Students Reflect on Their Decision to Attend the College in the Woods
One writer explores his decisions to choose Dartmouth and discusses this with students from each year.
Do you remember the moments leading up to when you opened a long-awaited college acceptance letter? Perhaps your heart beat fast enough to jump out of your chest and your family and friends shared words of affirmation. Maybe you then took a deep breath, gathered up your confidence and finally clicked the “open decision” button on the computer screen.
The moment I opened my Dartmouth decision came at a red light on a busy beach road in Hawaii, and my impatient and chaotic family begged me to open it right away. When the light turned green, my dad refused to continue driving until I opened the letter, and all I could hear was my siblings shrieking in excitement amidst the loud blaring of car horns. From the moment I saw “Congratulations” pop up on my screen, there was no real choice I had to make: Getting accepted to Dartmouth was a dream come true, and I was ready to spend my next four years at the College in the woods.
On March 30, Dartmouth released regular decision acceptances, rounding out the Class of 2027. As a new generation of prospective Dartmouth students weighs the pros and cons of choosing to come to Dartmouth, I asked students from various class years to reflect back on their own decision to spend the next four years here.
Michelle Sun ’23 said that when she made the decision to attend Dartmouth she was “excited but a little nervous” to make the journey from her home in California to New Hampshire. However, Sun said she felt at the time that there was no better place for her to learn, and now, four years later, she recognizes that her instincts were right.
“I have grown and learned a lot about myself here,” Sun said. “I have been exposed to so many different opportunities — like an FSP and internship in France — that I have been able to delve deeper into things I never dreamed were possible of doing in four years. Dartmouth has pushed me towards becoming a better person.”
Sun said she continued to meet new friends as late as her senior fall, adding that she has relationships with people “from a lot of different organizations” through her varied Dartmouth experiences.
Though I’ve only been at Dartmouth for less than a year, I have already found what Sun calls “a powerful sense of community, and a place where we invest in each other,” in groups such as the Dartmouth EMS, Outdoor Leadership Experience, and the Mirror section of The Dartmouth.

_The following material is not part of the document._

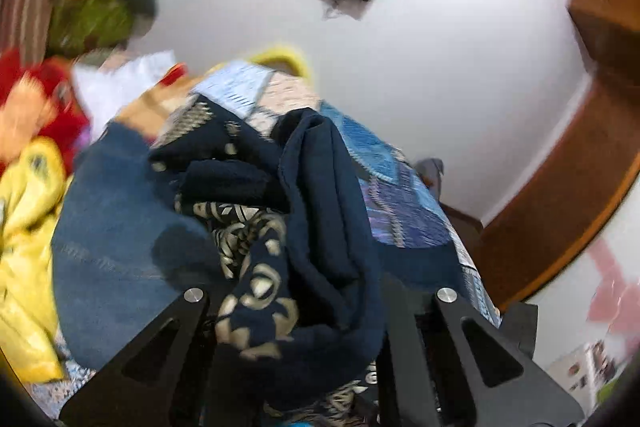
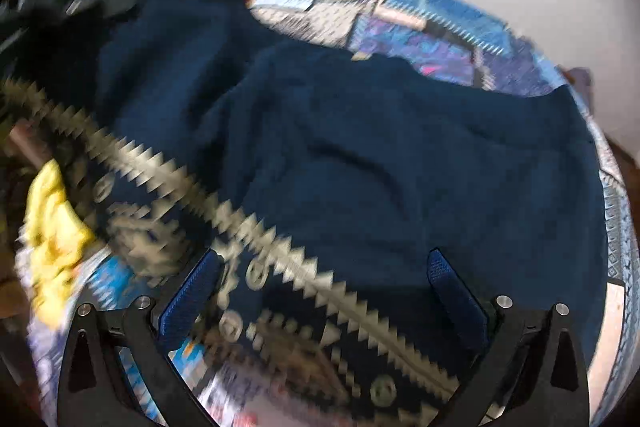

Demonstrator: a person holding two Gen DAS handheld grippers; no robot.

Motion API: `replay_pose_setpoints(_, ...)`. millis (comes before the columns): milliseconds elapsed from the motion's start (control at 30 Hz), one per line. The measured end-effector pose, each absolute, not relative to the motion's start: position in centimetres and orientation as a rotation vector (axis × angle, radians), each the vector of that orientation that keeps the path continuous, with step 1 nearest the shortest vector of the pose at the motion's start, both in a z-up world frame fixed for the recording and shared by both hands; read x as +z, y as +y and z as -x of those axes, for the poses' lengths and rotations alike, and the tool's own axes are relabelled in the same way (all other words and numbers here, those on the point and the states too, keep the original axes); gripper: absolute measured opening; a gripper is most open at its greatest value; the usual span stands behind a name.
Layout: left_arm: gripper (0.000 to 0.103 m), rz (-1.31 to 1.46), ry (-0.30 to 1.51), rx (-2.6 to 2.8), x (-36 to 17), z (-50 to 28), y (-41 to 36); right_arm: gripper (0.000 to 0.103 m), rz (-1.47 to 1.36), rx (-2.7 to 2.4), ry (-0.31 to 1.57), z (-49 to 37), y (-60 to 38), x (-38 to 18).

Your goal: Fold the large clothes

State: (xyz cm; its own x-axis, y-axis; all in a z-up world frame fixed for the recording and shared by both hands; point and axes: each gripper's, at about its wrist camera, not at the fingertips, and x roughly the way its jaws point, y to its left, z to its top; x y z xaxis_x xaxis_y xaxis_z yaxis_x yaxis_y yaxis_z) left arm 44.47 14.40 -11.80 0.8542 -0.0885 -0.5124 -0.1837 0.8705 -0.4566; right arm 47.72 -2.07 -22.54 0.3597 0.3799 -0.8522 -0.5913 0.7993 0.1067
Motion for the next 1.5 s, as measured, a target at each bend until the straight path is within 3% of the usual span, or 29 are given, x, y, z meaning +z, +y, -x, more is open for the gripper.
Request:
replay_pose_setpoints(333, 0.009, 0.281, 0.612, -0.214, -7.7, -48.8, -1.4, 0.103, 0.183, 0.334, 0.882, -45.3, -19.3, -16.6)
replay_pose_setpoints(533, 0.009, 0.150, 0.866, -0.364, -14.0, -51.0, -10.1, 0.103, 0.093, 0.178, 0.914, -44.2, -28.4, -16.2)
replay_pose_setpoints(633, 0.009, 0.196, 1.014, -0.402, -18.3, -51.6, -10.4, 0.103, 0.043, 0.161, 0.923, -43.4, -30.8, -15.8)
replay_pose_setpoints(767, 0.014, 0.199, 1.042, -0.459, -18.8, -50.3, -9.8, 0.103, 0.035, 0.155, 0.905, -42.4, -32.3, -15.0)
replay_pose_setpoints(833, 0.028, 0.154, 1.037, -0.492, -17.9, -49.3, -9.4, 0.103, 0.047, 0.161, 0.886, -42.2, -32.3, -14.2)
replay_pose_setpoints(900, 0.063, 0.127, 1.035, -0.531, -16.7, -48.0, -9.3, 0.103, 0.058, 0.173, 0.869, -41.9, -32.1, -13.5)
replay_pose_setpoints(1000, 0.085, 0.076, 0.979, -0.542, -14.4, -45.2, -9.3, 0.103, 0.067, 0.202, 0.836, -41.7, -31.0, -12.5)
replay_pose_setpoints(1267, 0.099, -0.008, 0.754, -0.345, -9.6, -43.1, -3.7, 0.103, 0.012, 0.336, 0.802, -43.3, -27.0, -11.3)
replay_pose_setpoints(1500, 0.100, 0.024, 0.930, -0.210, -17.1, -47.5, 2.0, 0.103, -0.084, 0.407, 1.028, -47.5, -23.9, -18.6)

For Jivan Achar ’25 said he found community through what he describes as his “inclusive family” within his fraternity and his housing community, South House.
Rem Katyal ’24 said one thing he appreciates about Dartmouth that sets it apart from other universities is the D Plan, adding that the flexibility of the D Plan allowed him to find a government program internship at the Department of Justice in Washington, D.C. this summer.
Alongside the perks of the D Plan, Katyal, a government major, says he is looking forward to writing a thesis his senior year.
Following my conversations with various students, I feel more confident that my years at Dartmouth will be exactly what is best for me. I initially worried that my next three years would be set in stone, as I intend to pursue a STEM major and the pre-med track. However, the reality of Dartmouth quickly changed that perception.
Though I am still learning how to balance everything that comes with being a Dartmouth student, I am sure that this community has made me a better, more mature version of myself. I have not regretted my decision to come to The Woods for a minute.